“Why aren’t you using this telescope to search for
asteroids? Don’t you know that near-earth asteroids are the biggest
threat to the survival of everything, including us, on this planet?”
–
Question at an American Astronomical Society
meeting in Albuquerque, New Mexico, earlier this year
It looks like the end is “in.” A recent Time magazine
cover story featured a variety of religious teachings on
the Apocalypse, which Newsweek followed
with a cover piece on why people want to go to heaven. The year’s
biggest book may turn out to be the tenth installment of the “Left
Behind” series, a novelized take on the Biblical rapture; book nine
was the best selling novel of 2001.
Then there are asteroid
scares, no doubt the cause of sleepless nights for the man in
Albuquerque. An asteroid the size of a soccer field came within a
third of the distance to the moon in June, which could have struck
at noon. (Sorry. My inner poet slipped out.) In July, British
astronomers predicted a mile-wide asteroid could strike the earth on
February 1, 2019, snuffing any dinosaurs missed by the last big
rock.
NASA
debunked that, but “cannot yet
completely rule out an impact possibility on February 1, 2060.”

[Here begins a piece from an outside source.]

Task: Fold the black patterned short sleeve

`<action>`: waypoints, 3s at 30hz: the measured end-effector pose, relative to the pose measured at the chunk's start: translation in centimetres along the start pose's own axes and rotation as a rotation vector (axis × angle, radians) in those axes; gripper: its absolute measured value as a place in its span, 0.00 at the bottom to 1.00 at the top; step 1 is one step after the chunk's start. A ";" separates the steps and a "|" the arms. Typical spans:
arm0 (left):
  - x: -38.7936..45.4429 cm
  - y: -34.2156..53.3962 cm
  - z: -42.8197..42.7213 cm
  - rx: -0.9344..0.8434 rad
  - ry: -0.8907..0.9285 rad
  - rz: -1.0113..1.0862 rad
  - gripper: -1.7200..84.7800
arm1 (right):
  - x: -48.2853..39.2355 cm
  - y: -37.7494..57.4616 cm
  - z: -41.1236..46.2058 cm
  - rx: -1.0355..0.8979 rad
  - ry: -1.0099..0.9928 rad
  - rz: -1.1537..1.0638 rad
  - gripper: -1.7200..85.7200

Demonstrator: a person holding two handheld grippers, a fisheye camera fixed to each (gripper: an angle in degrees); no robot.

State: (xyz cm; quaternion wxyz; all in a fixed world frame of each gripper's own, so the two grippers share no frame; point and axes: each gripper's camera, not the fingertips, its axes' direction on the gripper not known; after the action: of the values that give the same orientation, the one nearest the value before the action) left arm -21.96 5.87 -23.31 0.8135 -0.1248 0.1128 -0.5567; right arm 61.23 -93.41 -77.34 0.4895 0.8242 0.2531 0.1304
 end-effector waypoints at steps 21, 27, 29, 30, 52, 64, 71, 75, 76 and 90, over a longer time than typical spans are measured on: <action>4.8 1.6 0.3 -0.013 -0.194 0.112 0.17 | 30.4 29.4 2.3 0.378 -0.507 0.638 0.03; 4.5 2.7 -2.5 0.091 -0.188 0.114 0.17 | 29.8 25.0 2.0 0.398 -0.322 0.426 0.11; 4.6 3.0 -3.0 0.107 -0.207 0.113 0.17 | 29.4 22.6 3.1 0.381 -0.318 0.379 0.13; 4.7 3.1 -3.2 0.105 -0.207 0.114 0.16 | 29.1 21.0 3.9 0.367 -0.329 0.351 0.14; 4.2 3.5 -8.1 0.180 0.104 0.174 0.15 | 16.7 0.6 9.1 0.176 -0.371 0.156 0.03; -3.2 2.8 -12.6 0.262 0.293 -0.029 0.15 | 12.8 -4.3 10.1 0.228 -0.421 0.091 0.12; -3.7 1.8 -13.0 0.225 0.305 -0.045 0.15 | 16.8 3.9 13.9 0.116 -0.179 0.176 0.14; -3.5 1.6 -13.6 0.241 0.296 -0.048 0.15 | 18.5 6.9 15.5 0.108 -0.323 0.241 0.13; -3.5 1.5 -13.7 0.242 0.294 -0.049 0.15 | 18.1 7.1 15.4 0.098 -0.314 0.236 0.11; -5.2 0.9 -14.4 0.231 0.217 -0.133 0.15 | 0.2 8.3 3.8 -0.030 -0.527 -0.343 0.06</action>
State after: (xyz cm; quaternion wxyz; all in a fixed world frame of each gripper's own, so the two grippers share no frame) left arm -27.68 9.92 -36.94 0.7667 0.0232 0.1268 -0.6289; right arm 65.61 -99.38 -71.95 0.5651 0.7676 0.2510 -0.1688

This should not be a problem, as a
United Nations report released in advance of the Earth
Summit now in progress in South Africa claims half of us will be
running short of water before then anyway. The rest of its
predictions read like Paul Ehrlich’s 1968 scare-fare standard “The
Population Bomb,” which promised starving Americans dying in the
streets by the mid-1970s.
The most original approach may be that of the Atlanta
Journal-Constitution. In a feature reprinted across the country,
the paper turned to a panel of experts to rate various
doomsday movie plots according to their probability of
occurring. I am not sure how one becomes a doomsday expert, but
those chosen gave top marks to “Soylent Green” and “Waterworld.”
“Soylent Green” portrays a planet ravaged by hunger,
which ends after the sudden appearance of a new food supply. The
source is, well, let’s just say Hannibal Lecter would approve.

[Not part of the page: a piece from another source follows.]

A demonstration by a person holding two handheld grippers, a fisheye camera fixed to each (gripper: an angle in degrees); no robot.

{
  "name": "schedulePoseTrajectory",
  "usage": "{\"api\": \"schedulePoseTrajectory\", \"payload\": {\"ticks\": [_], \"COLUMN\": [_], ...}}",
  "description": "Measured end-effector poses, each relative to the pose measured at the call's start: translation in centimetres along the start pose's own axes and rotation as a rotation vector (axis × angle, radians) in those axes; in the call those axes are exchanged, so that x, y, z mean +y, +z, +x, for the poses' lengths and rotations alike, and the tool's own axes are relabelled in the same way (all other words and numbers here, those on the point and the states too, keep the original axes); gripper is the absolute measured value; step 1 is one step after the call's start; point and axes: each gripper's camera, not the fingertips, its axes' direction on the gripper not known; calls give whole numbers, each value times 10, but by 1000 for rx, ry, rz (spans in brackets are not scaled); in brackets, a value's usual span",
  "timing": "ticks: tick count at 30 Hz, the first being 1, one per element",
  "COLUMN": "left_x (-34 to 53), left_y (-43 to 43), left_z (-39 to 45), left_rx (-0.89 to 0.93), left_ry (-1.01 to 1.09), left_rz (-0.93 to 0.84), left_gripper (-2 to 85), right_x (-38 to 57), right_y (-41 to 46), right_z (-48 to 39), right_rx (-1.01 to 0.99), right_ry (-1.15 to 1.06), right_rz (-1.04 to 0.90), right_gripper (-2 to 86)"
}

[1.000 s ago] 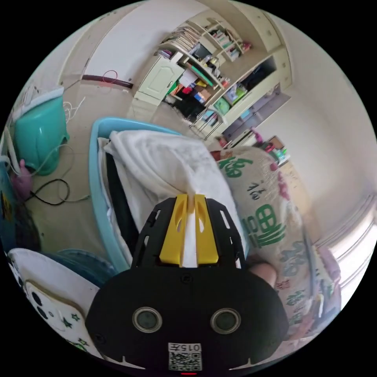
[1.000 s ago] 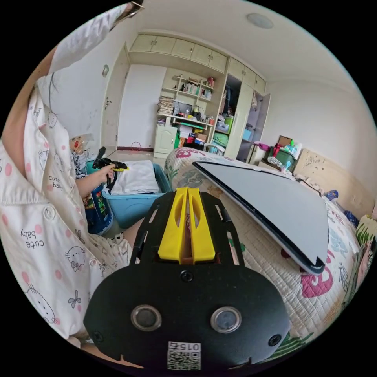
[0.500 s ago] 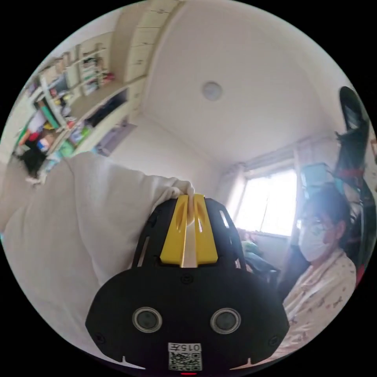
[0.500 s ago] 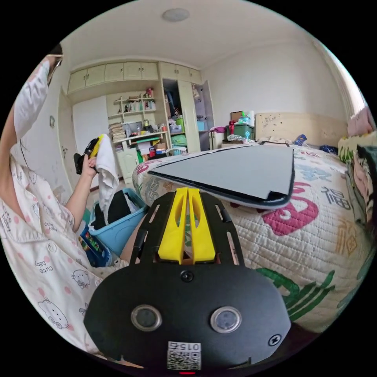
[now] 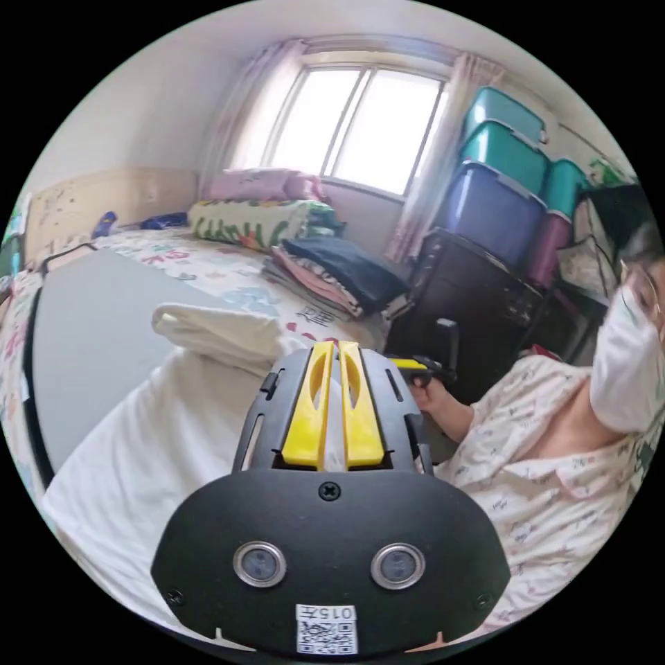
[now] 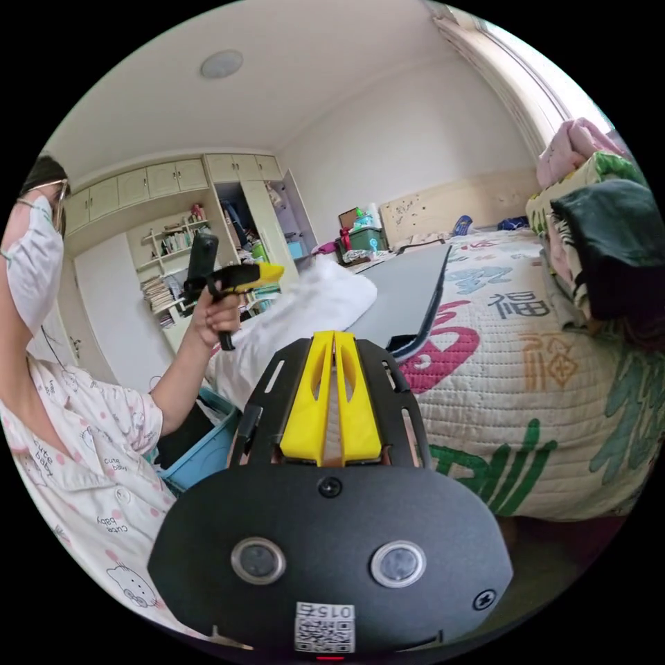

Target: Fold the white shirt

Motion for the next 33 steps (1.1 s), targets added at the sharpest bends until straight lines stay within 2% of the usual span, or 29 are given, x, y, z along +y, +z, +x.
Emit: {"api": "schedulePoseTrajectory", "payload": {"ticks": [3, 6, 7, 9, 13, 16, 19, 23, 28, 31, 33], "left_x": [18, 35, 43, 56, 83, 77, 50, 14, -28, -41, -44], "left_y": [-27, -65, -82, -104, -132, -133, -127, -120, -83, -61, -57], "left_z": [25, 44, 46, 44, 27, 10, -22, -82, -155, -173, -172], "left_rx": [-113, -374, -468, -541, -620, -717, -754, -668, -619, -617, -633], "left_ry": [15, -17, -65, -145, -349, -427, -467, -547, -615, -633, -623], "left_rz": [101, 177, 210, 260, 340, 316, 222, 153, 49, -39, -22], "left_gripper": [17, 30, 38, 56, 84, 99, 113, 128, 122, 125, 127], "right_x": [10, -1, -12, -31, -74, -97, -107, -102, -76, -58, -50], "right_y": [-1, 23, 36, 58, 127, 185, 250, 336, 478, 544, 552], "right_z": [13, 14, 16, 20, 34, 51, 65, 76, 123, 161, 193], "right_rx": [93, 155, 149, 127, 22, -59, -47, 31, 27, 87, 55], "right_ry": [-70, -187, -225, -258, -314, -295, -300, -325, -229, -210, -143], "right_rz": [4, 0, 4, 13, -26, -103, -212, -364, -549, -643, -653], "right_gripper": [-2, 5, 11, 27, 68, 92, 106, 140, 182, 166, 131]}}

There is plenty of disagreement on the likelihood of
worldwide food shortages, with doubters citing the tendency of
birthrates to drop and agricultural efficiency to rise as societies
industrialize. In 1998, Dr. Amartyo Sen of India won the Nobel
Memorial Prize in Economic Sciences for showing that famines result
not from a lack of food but inefficient distribution systems and
machinations by governments that can isolate themselves from the
effects. This, he posits, is why famines rarely occur in
democracies.
The selection of “Waterworld” is ironic. The film shows
all but one spit of land covered by hundreds of feet of water,
courtesy of global warming. In reality you could melt every ice
cube on the planet and not raise the ocean by more than a few feet.

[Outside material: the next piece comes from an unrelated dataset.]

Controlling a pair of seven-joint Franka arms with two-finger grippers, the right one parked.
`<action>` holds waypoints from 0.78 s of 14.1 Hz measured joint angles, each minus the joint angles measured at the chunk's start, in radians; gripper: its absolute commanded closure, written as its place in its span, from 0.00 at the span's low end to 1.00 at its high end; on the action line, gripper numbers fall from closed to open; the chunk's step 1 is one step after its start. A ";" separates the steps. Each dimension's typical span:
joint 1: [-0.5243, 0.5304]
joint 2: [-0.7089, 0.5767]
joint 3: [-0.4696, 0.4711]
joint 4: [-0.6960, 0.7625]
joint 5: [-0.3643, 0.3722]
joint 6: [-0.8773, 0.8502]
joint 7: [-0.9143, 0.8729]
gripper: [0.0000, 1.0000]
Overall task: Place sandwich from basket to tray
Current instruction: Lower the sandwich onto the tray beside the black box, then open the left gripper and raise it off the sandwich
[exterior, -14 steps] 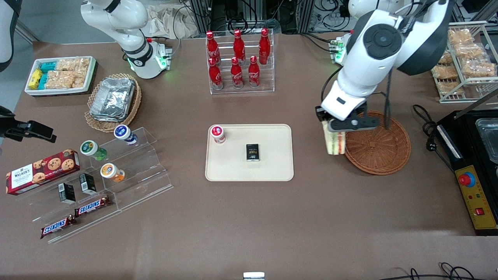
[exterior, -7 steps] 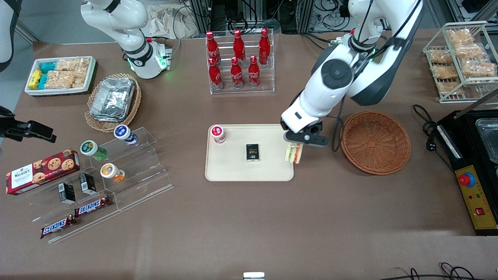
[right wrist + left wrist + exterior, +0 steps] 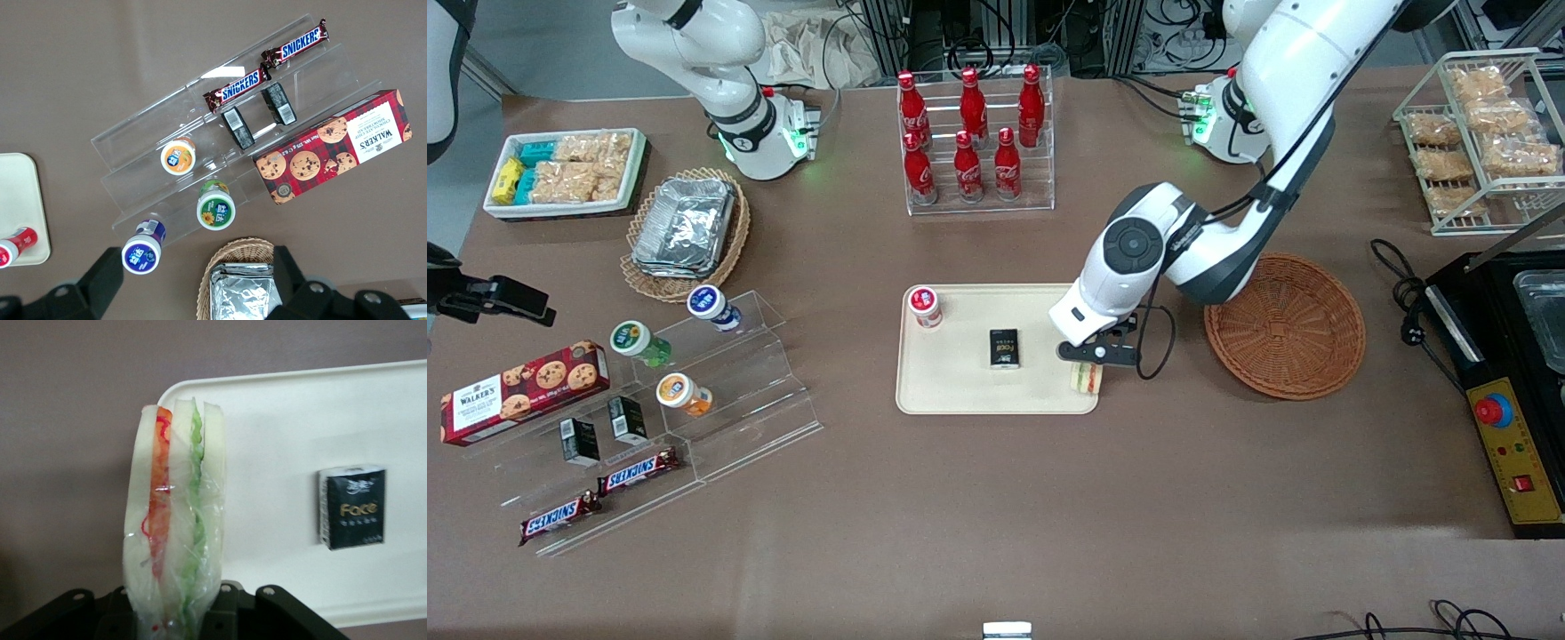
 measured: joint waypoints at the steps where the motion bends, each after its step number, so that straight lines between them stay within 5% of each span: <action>1: -0.002 0.015 0.000 -0.007 0.009 0.023 -0.027 1.00; 9: -0.037 0.068 0.000 -0.029 0.044 0.104 -0.127 1.00; 10: -0.037 0.074 0.001 -0.033 0.054 0.110 -0.129 0.92; 11: -0.037 0.080 0.001 -0.034 0.061 0.115 -0.130 0.67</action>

The only way such a fate would be possible is by divine
intervention, a la Noah, which the Big Guy has promised not to do
again.
Enter irony: “Rapture,” a Bible-based account of the
last times, tied for the movie least likely to come true.
Throughout the doomsday debate runs a strong theme of
separating the quest for scientific knowledge from religious
understanding. To the contrary, both should be about truth, and,
eventually, wind up in the same place. When they seek anything
else, if science becomes captive to social agendas or religion to
popular culture, they lose their credibility and mission.